Meeting adjourned: Public Accounts Committee slams Home Office representative for turning up to meeting about confiscation orders seemingly underprepared
The Public Accounts Committee (PAC) criticised "disappointing" progress on confiscation orders today, before adjourning a meeting early after a Home Office representative did not appear ready to discuss previously agreed points.
The PAC took evidence from Mark Sedwill, permanent secretary at the Home Office, Mick Creedon, chief constable of Derbyshire Police and national lead officer for Serious and Organised Crime, and Alison Saunders, director of public prosecutions at the Crown Prosecution Service, on a recent report by the National Audit Office (NAO) on confiscation orders.
Last month, the NAO issued a progress review on confiscation orders, examining six recommendations the PAC had identified in a 2013 report and concluding that just one of the PAC's suggestions – that sanctions for non-payment should be strengthen – had been fully addressed.
Sedwill argued that the progress made on the orders had not been properly reflected in the NAO report and contested that he no longer viewed some of the previously agreed recommendations as needing to be carried out in full.
Calling the hearing a "farce", Meg Hillier, chair of the PAC, brought the meeting to a halt after roughly 40 minutes, telling Sedwill it was unacceptable "to agree [the recommendations] and then come back with [a] confused message".
Adding that an adjournment was something she "never wanted to do in this Committee", Hillier remarked: "This is a hugely important issue.

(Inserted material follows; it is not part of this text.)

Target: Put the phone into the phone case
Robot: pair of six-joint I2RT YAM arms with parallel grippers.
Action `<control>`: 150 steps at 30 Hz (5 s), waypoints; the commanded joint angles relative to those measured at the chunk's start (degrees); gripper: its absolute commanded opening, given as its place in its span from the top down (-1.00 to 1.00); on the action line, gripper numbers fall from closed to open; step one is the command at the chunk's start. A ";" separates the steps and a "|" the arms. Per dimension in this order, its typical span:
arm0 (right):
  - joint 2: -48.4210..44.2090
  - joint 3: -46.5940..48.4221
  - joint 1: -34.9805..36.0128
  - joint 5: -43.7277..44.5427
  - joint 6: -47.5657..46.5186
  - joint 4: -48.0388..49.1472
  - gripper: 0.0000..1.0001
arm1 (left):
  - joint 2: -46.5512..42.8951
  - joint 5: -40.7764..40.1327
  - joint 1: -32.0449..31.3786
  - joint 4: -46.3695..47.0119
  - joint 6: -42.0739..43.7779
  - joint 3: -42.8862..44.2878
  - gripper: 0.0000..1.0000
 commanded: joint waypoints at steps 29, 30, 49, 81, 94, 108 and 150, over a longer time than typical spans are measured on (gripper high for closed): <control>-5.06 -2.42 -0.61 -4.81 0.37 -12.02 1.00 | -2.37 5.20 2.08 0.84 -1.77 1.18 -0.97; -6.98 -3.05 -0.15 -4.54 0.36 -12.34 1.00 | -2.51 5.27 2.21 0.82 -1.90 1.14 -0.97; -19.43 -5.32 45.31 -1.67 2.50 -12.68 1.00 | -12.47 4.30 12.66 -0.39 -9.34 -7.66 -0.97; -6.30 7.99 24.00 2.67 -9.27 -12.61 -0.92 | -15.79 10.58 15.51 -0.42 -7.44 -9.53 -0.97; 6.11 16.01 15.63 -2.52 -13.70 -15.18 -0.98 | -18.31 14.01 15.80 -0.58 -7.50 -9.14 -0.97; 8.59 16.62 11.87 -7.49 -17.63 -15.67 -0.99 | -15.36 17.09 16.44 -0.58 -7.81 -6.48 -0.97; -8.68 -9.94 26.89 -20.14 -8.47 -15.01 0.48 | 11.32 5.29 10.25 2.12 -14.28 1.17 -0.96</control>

This is getting criminal assets back to the taxpayer."
Sedwill has been asked to write to PAC clearly laying out the points in the NAO report he contends by the end of the week, so that the meeting can be recalled within the next 10 days.
Confiscation orders are designed to deprive convicted criminals of the proceeds of their crimes. The NAO report found that, since 2014, criminal justice agencies had increased the amount they had collected under confiscation orders by 16 per cent but the number of orders imposed had dropped by seven per cent.
Last month, former UBS and Citigroup trader Tom Hayes, who was convicted of offences related to Libor-rigging last year, was hit with a confiscation order for £878,806.